Description of the task: Take the entries below and print, exactly, the stretch from the line containing "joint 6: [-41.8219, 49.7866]" through the line containing "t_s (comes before", both included.

Task data:
● ● ●

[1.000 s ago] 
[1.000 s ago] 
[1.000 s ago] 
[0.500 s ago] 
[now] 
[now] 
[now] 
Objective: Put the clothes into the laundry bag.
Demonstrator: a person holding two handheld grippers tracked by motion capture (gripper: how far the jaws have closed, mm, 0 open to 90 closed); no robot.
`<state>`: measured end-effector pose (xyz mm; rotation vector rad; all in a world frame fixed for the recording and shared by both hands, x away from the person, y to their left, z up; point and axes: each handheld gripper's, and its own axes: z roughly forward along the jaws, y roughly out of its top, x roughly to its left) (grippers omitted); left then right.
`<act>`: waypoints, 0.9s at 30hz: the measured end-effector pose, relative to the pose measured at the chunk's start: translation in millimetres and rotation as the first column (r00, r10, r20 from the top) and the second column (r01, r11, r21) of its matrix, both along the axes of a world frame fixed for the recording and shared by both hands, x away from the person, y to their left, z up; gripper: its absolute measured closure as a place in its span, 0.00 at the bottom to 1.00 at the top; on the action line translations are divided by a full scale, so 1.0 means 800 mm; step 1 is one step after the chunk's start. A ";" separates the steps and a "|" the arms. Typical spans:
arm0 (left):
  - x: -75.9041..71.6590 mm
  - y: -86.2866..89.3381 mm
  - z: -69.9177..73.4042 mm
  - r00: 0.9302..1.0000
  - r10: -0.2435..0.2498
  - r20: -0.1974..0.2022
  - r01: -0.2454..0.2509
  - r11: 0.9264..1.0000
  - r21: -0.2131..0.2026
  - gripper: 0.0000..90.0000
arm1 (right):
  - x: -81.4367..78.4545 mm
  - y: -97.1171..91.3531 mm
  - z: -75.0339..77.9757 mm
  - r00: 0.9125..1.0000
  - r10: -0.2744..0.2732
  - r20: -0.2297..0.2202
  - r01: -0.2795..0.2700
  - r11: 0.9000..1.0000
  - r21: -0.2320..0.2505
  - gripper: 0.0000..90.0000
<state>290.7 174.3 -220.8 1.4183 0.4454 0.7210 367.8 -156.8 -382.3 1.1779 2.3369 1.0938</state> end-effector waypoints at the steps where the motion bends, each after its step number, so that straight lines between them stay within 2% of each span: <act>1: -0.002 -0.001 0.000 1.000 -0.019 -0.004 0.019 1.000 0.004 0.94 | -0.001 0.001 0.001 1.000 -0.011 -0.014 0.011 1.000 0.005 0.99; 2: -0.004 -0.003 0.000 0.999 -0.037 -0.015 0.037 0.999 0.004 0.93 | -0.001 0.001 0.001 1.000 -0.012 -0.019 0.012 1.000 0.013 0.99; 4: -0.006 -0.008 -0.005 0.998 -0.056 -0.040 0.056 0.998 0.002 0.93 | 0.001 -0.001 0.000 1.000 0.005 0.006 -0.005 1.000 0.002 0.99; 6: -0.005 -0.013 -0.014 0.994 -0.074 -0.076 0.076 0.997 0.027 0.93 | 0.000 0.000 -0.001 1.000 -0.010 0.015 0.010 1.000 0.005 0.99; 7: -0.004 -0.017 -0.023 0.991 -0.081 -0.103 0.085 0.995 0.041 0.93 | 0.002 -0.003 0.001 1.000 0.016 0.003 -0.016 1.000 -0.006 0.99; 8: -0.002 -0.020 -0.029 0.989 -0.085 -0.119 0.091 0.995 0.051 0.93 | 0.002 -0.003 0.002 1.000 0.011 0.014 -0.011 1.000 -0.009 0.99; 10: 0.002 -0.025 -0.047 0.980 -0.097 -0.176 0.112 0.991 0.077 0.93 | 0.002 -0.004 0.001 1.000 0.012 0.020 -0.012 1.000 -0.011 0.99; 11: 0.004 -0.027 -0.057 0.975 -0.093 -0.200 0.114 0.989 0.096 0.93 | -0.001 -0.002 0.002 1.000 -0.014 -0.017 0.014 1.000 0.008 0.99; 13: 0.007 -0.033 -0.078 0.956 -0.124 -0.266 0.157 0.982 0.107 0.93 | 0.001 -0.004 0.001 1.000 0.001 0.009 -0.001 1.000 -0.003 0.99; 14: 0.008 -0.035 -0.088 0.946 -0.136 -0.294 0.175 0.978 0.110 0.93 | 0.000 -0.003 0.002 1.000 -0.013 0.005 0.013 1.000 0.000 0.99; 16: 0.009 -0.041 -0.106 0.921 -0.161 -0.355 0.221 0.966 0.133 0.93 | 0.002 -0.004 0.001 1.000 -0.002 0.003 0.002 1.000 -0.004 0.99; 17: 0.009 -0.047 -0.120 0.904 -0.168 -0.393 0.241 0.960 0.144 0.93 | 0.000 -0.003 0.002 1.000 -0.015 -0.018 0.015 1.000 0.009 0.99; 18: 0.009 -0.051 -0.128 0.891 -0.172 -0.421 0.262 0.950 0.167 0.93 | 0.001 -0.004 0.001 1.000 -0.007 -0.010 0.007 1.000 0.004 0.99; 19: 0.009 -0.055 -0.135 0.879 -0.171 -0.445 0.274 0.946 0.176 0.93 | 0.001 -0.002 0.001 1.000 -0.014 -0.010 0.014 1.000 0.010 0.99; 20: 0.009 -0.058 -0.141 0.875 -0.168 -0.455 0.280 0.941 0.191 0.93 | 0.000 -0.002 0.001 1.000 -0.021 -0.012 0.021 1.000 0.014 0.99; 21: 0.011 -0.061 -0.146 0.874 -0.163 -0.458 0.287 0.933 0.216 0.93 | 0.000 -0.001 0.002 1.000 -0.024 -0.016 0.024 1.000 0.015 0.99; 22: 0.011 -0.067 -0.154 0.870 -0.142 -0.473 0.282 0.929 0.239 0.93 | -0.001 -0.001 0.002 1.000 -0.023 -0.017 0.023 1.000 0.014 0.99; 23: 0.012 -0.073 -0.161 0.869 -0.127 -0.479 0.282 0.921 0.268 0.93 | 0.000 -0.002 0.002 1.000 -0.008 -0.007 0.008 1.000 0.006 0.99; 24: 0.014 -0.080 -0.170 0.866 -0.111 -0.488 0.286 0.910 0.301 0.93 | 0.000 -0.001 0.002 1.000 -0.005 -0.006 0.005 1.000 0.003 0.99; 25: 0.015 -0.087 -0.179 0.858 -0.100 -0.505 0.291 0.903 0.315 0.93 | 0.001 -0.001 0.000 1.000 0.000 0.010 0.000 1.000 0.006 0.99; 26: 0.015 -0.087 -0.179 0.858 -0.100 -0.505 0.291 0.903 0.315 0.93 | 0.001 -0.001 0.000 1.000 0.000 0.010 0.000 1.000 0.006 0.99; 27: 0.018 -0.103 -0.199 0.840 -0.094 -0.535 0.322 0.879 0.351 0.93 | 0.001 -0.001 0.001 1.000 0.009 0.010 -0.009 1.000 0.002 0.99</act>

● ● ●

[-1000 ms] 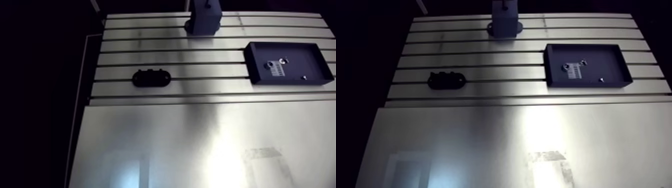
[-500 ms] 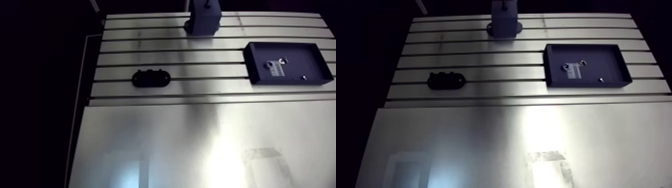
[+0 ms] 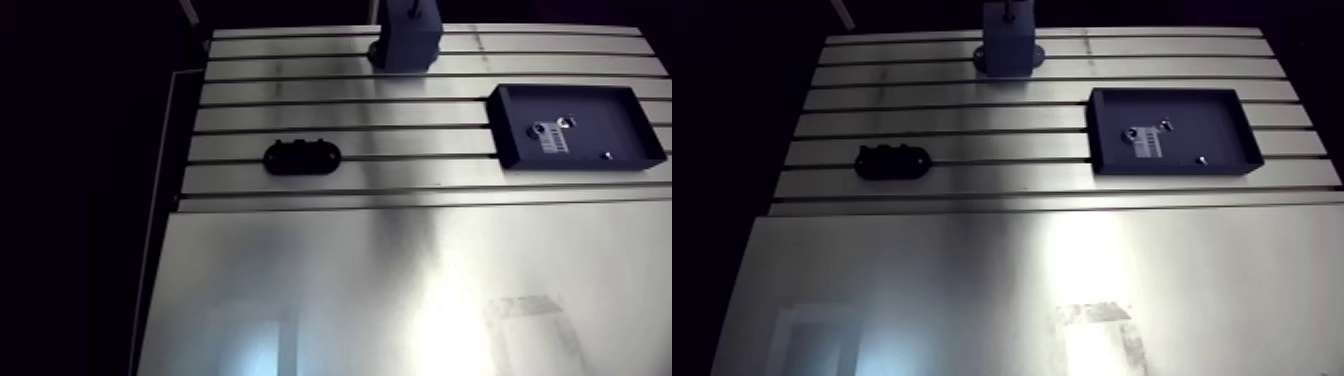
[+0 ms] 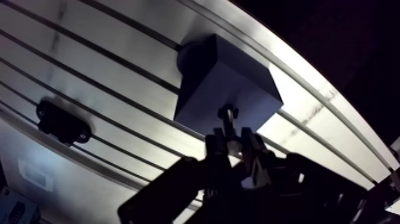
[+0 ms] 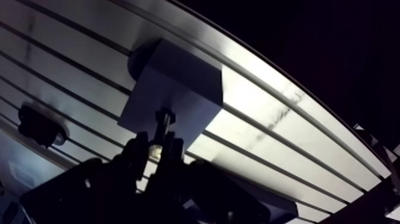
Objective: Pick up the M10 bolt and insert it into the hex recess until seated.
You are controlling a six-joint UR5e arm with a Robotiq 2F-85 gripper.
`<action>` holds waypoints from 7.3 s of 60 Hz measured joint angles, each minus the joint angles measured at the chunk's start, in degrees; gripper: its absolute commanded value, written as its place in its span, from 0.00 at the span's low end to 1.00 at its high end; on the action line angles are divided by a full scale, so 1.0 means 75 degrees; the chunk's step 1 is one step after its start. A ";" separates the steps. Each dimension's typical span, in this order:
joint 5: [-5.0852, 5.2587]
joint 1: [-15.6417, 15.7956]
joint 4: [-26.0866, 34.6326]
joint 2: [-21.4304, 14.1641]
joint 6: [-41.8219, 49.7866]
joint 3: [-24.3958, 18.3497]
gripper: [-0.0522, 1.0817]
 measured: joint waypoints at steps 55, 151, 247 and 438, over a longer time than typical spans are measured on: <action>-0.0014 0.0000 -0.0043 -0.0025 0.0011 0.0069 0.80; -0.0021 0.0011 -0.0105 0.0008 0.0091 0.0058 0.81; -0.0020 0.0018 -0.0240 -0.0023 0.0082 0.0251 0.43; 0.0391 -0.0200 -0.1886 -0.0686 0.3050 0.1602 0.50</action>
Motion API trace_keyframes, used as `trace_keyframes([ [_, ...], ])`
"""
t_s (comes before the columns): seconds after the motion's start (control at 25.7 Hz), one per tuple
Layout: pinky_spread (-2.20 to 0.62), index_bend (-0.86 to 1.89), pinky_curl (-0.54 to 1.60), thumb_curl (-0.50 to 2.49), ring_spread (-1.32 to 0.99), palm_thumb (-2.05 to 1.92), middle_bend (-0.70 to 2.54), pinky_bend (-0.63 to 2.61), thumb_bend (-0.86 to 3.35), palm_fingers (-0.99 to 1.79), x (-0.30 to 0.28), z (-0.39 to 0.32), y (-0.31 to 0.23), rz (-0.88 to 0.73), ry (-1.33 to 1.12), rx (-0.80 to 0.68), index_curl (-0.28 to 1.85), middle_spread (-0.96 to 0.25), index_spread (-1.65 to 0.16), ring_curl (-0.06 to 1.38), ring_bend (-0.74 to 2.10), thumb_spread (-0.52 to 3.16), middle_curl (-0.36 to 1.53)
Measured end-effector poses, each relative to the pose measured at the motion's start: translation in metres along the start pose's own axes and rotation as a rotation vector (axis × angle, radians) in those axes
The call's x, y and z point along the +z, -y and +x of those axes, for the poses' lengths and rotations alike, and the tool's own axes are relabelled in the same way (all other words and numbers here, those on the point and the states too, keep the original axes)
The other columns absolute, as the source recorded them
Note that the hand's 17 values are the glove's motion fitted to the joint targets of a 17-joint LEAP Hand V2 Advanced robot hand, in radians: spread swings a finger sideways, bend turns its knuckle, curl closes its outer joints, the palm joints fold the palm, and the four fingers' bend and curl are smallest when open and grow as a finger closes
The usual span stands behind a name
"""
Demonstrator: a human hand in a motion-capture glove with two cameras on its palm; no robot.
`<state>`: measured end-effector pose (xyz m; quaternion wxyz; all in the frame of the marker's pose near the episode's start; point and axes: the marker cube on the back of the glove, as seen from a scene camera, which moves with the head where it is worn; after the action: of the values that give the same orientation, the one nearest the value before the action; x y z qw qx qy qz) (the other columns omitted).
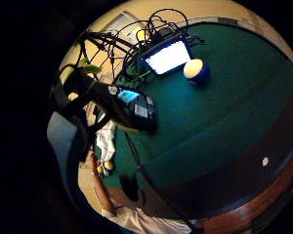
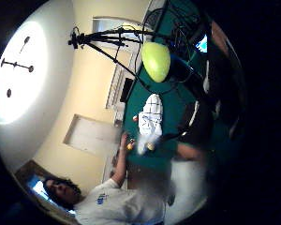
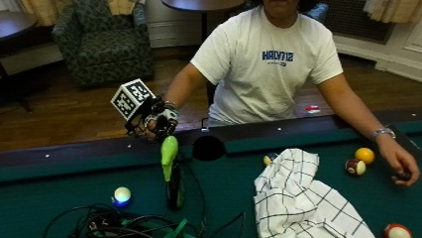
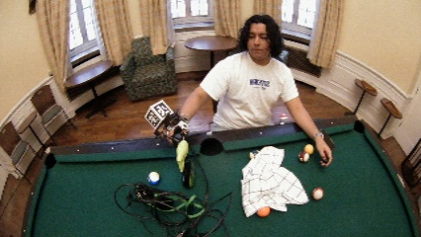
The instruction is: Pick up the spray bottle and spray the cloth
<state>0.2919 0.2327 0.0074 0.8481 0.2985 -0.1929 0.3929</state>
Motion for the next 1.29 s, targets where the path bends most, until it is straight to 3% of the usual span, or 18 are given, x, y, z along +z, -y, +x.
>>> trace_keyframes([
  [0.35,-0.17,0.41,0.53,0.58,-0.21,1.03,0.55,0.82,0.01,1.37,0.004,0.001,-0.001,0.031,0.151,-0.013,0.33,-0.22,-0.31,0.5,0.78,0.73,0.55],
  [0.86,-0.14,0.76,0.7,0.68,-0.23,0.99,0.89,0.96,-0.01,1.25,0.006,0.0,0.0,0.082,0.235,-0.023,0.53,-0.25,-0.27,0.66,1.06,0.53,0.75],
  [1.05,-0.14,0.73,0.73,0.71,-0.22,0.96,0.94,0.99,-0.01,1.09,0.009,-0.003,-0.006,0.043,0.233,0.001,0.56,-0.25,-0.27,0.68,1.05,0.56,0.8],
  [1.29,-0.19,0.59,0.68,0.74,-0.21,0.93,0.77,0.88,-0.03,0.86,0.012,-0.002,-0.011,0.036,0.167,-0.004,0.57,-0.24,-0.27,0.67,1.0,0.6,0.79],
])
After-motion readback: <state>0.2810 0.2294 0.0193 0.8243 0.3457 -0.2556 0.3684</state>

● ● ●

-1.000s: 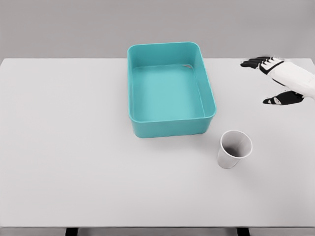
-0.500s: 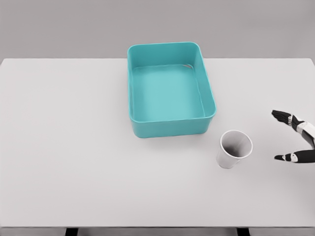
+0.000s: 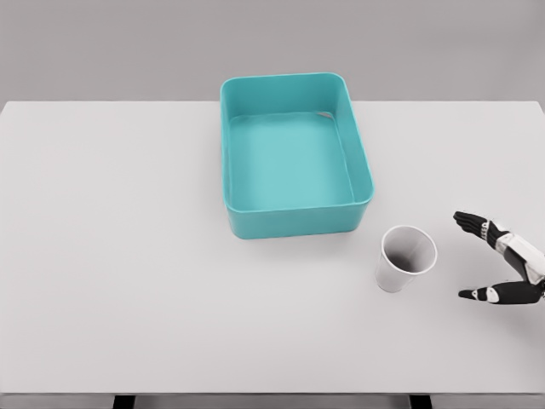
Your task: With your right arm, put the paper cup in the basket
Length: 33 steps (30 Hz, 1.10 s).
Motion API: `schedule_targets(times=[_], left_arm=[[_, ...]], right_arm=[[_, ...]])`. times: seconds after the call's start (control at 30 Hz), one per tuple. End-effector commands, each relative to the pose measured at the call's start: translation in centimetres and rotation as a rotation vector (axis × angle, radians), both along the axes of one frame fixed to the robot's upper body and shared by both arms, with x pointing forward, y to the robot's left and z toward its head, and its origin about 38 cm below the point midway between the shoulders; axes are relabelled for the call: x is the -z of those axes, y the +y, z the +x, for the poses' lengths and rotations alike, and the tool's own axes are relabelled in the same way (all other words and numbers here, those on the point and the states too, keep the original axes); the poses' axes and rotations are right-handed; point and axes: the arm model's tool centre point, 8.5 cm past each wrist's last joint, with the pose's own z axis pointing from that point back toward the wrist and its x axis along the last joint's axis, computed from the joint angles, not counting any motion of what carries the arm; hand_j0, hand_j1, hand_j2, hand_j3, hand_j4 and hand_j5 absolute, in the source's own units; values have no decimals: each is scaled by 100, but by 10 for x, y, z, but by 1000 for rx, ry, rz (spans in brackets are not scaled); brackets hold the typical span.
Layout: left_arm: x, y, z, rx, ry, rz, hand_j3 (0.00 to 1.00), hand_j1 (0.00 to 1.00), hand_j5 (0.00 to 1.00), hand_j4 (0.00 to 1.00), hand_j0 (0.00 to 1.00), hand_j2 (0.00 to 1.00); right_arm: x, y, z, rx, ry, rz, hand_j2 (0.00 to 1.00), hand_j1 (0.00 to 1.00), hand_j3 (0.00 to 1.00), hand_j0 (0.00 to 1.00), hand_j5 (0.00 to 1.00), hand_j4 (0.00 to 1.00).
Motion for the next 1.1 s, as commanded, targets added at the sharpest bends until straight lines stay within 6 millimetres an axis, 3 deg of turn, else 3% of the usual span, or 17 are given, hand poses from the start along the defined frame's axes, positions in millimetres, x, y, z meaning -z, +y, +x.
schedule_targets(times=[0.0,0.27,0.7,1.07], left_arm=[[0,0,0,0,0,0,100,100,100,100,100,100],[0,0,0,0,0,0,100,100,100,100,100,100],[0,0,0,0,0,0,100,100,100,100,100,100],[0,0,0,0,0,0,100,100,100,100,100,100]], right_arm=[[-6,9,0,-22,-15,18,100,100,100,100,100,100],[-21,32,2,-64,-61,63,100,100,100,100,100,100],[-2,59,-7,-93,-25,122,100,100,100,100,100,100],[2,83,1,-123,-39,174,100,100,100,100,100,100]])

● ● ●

Answer space:
joint 6: [-41.8219, 49.7866]
joint 3: [-24.3958, 18.3497]
gripper: [-0.0522, 1.0817]
 measured: joint waypoints at steps 55, 151, 247 and 438, over a longer time than typical spans are measured on: <action>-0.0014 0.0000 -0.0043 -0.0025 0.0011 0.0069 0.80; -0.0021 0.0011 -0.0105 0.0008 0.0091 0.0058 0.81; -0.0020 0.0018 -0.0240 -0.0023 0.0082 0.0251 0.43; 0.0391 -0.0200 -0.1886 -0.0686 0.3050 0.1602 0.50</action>
Motion API trace_keyframes, used as `trace_keyframes([ [_, ...], ])`
"""
t_s (comes before the columns): seconds after the motion's start (control at 25.7 Hz), one per tuple

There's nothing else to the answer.